There have always been and always will be people out there looking for shortcuts to increase their wealth and get rich overnight. Unfortunately, apart from winning the lottery, receiving an unexpected inheritance from an odd and long-forgotten relative, or engaging in illegal activities, there aren’t many ways to make a fortune in a short amount of time. You can read all the get-rich books in the world, and follow inspirational speakers for tips and advice on how to become a millionaire, but the chances of building instant wealth will remain slim.
In their search for fortune and success, a lot of people turn their attention to forex trading. Looking at all the stories about shrewd investors who have built their fortunes by trading forex can get you thinking you can emulate their success. The forex market does provide the opportunity to make lots of money, but if you’re hoping that trading currencies can help you solve all your money problems, you’re in the wrong.
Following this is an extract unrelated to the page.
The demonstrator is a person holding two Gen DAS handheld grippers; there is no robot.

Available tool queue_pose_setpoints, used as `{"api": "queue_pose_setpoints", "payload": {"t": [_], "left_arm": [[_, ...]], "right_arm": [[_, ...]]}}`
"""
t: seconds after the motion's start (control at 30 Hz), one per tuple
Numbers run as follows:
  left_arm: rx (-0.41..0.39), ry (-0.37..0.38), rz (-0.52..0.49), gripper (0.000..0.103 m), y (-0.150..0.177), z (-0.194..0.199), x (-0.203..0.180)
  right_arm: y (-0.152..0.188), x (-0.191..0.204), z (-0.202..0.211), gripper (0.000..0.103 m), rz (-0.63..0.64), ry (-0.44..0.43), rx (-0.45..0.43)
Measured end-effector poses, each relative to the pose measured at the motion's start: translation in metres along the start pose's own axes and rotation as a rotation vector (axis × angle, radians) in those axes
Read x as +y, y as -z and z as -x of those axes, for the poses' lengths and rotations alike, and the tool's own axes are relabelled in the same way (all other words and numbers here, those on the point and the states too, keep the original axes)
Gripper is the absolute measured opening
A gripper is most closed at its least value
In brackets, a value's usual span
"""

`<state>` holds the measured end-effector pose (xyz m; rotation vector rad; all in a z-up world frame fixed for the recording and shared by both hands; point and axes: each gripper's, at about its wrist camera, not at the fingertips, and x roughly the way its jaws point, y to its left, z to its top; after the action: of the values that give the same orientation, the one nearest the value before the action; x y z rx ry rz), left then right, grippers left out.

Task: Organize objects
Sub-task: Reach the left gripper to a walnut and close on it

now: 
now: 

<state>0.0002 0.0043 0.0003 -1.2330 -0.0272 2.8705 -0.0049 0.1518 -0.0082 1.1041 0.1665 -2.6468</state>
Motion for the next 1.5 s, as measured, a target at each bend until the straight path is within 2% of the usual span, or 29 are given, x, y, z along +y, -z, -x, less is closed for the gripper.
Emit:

Here we’re going to explain what forex is and isn’t, and why forex trading doesn’t work as a get-rich-quick scheme.
What is forex trading and how does it work?
In the simplest terms, forex trading also referred to as foreign exchange trading is the exchange of one currency for another. Currencies are always traded in pairs, meaning that when you buy one currency you automatically sell the other one. These transactions happen in the foreign exchange market, which is regarded as the largest and the most liquid financial market globally, given the large volume of daily trades. In 2021, the worldwide forex market was estimated at $2.409 quadrillion.
Forex trading is about anticipating whether the value of one currency will increase or decrease compared to the other, and buying or selling currencies based on these predictions in order to make a profit. There are a variety of factors that can affect foreign exchange rates such as interest rates, supply, and demand, inflation, political stability, economic health, or natural disasters. Therefore, despite having a good understanding of the forex market and a well-devised strategy, it’s still very difficult to predict price movement, so the risk of losing money is ever-present.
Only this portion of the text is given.